GEREĞİ DÜŞÜNÜLÜP GÖRÜŞÜLDÜ: Davacı vekili dava dilekçesinde; 06/09/2015 tarihinde sürücü …’ın sevk ve idaresindeki … aracı ile … Mezarlığı yönünden … Petrol istikametine seyir halinde iken müvekkili …’nın motosikletinin arıza yapması sonucu el yordamıyla iterek götürmekteyken motosikletine ve müvekkiline çarpması neticesinde yaralamalı ve maddi hasarlı trafik kazası meydana geldiğini, … hakkında Develi Asliye Ceza Mahkemesi’nin 2016/184 esas sayılı dosyası ile ceza yargılaması yapıldığını, kaza nedeniyle müvekkilinin ağır derecede yaralandığını, müvekkili hakkında %64 oranında malul raporu verildiğini, müvekkilinin kaza yapmış olduğu aracın davalı sigorta şirketi tarafından … poliçe numarası ile sigortalandığını, sigorta şirketine yazılı başvuru yapılmasına rağmen bir sonuç alınamadığını, davaya konu kazaya sebebiyet veren aracın ruhsat sahibinin ise … olduğunu, müvekkili …’nın eşinin %64 oranında maluliyet haline düşmesinden ve kendi geçimini sağlayacak bedeni yeterliliğini kaybetmesinden dolayı eşinin desteğinden yoksun kaldığını, …’nın 37 yaşında olduğunu, uzun süre ailesinin geçimini sağlayacakken dava konusu kaza nedeniyle bu yeteneğini kaybettiğini, müvekkili …’nın bu kazadan dolayı ağır bir özgüven kaybı yaşadığını, psikolojik olarak ciddi bunalıma düştüğünü ileri sürerek; fazlaya ilişkin hakları saklı kalmak kaydıyla … ve yaralanmaya bağlı eşinin maddi desteğinden yoksun kalan müvekkili …’nın poliçe gereği hak sahibi oldukları şimdilik 1.000,00-TL maddi tazminatın davalılardan müştereken ve müteselsilen tahsiline, … için 30.000,00-TL … için 30.000,00-TL manevi tazminatın davalılar … ve …’dan tahsiline, yargılama giderleri ve vekalet ücretinin davalılara tahmilini talep ve dava etmiştir. Davalılar … ve … vekili cevap dilekçesinde özetle; iddia edildiğinin aksine …’ya ait kesinleşmiş bir maluliyet raporu bulunmadığını, Develi Asliye Ceza Mahkemesi’nce dosyanın herhangi bir karara bağlanmadığını, davacılardan …’nın destekten yoksun kalma tazminatı talebinin kabul edilebilir nitelikte olmadığını, Borçlar Kanunu’nun 53. maddesi uyarınca destekten yoksun kalma tazminatının ölüm halinde talep edilebileceğinin açıkça belli olduğunu, davacılar tarafından talep edilen manevi tazminat miktarlarının da oldukça yüksek olduğunu savunarak davanın reddine, yargılama giderleri ve vekalet ücretinin davacılar üzerinde bırakılmasına karar verilmesini talep etmiştir.

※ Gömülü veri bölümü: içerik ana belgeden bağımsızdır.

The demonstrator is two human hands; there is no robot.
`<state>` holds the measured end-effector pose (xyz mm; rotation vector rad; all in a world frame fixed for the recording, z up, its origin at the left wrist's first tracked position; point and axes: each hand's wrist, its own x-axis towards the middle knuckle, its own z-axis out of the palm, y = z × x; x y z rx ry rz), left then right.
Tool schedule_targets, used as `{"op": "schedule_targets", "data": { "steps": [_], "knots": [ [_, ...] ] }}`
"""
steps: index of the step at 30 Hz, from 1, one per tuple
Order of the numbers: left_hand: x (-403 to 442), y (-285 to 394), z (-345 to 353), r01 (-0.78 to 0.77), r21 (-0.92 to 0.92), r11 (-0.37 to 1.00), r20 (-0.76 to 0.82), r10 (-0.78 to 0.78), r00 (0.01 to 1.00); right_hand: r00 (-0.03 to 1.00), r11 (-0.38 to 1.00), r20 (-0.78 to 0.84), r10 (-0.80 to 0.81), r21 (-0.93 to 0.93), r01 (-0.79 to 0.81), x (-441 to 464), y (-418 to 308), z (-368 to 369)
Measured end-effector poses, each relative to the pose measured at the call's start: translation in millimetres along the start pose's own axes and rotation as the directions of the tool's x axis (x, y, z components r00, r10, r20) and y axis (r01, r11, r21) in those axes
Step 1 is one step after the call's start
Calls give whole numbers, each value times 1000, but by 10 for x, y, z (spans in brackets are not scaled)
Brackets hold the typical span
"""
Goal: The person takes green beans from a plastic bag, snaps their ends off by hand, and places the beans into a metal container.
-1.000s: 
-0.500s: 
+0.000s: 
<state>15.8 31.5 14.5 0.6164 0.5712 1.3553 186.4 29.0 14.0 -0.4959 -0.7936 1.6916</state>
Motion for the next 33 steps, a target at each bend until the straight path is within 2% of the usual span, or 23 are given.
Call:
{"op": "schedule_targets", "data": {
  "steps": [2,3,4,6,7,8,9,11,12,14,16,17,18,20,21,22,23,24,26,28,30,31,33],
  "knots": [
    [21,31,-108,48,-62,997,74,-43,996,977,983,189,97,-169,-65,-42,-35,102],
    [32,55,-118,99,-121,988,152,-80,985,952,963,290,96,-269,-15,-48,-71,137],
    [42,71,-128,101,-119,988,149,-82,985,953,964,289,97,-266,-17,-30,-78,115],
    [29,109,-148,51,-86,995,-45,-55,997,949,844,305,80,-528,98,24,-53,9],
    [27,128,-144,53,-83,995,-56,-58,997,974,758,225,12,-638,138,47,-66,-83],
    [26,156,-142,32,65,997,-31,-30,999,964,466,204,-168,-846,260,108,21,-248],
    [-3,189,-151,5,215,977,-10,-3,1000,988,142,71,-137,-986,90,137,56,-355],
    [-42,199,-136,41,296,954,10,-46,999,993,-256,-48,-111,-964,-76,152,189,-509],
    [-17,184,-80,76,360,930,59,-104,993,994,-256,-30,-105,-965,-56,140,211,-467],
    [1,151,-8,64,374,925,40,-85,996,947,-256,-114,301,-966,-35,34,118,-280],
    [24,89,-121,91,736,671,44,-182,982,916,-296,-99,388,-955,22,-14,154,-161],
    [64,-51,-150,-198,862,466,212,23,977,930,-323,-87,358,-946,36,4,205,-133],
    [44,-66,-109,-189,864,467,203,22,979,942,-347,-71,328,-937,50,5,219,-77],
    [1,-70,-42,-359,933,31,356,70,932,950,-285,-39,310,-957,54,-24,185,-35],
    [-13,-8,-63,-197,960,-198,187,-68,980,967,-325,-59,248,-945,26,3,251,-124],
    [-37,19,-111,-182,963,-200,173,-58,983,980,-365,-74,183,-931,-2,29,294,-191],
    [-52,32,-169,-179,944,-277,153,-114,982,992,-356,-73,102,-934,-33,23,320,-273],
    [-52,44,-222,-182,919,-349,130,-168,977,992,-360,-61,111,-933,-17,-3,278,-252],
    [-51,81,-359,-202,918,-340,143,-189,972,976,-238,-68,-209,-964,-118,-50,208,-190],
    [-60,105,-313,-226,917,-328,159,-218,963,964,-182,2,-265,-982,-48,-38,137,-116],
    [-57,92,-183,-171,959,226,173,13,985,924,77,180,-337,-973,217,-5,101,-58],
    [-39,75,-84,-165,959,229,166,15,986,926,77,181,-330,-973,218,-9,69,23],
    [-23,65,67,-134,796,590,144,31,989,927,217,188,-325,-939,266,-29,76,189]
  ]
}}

Davalı … A.Ş. vekili cevap dilekçesinde özetle; zamanaşımı nedeniyle davanın reddi gerektiğini, davacının istemiş olduğu 1.000,00-TL maddi tazminat talebinin tam olarak ne tür bir zarar olduğu ve ne kadarının hangi zararına ilişkin olduğunun anlaşılamadığını, manevi tazminat taleplerinin poliçe kapsamı dışında olduğunu, müvekkilinin poliçe üzerinde yazılı azami teminat limitleri ile sınırlı olmak üzere poliçede yazılı özel şartlar ve trafik sigortası genel şartları kapsamı ile sınırlı olduğunu, dava öncesi davacı tarafa 41.956,87-TL tutarında ödeme yapıldığını, davacı …’nın destekten yoksun kalma tazminatı talep edebilmesi için zarar görenin vefat etmesi gerektiğini, kusur oranlarının tespit edilmesi gerektiğini, davacı tarafından dosyaya sunulan tedavi evraklarının yargılama neticesinde müvekkili şirket aleyhine verilecek olası bir hükme esas teşkil etmesinin hukuken mümkün olmadığını, müvekkilinin geçici iş göremezliğe ilişkin tazminat talebi ile sair tedavi giderleri taleplerinden sorumlu olmadığını, müvekkilinin dava öncesi yapılan ödeme ile sorumluluğunu yerine getirdiğini savunarak davanın reddine, yargılama giderleri ve vekalet ücretinin davacılar üzerinde bırakılmasına karar verilmesini talep etmiştir.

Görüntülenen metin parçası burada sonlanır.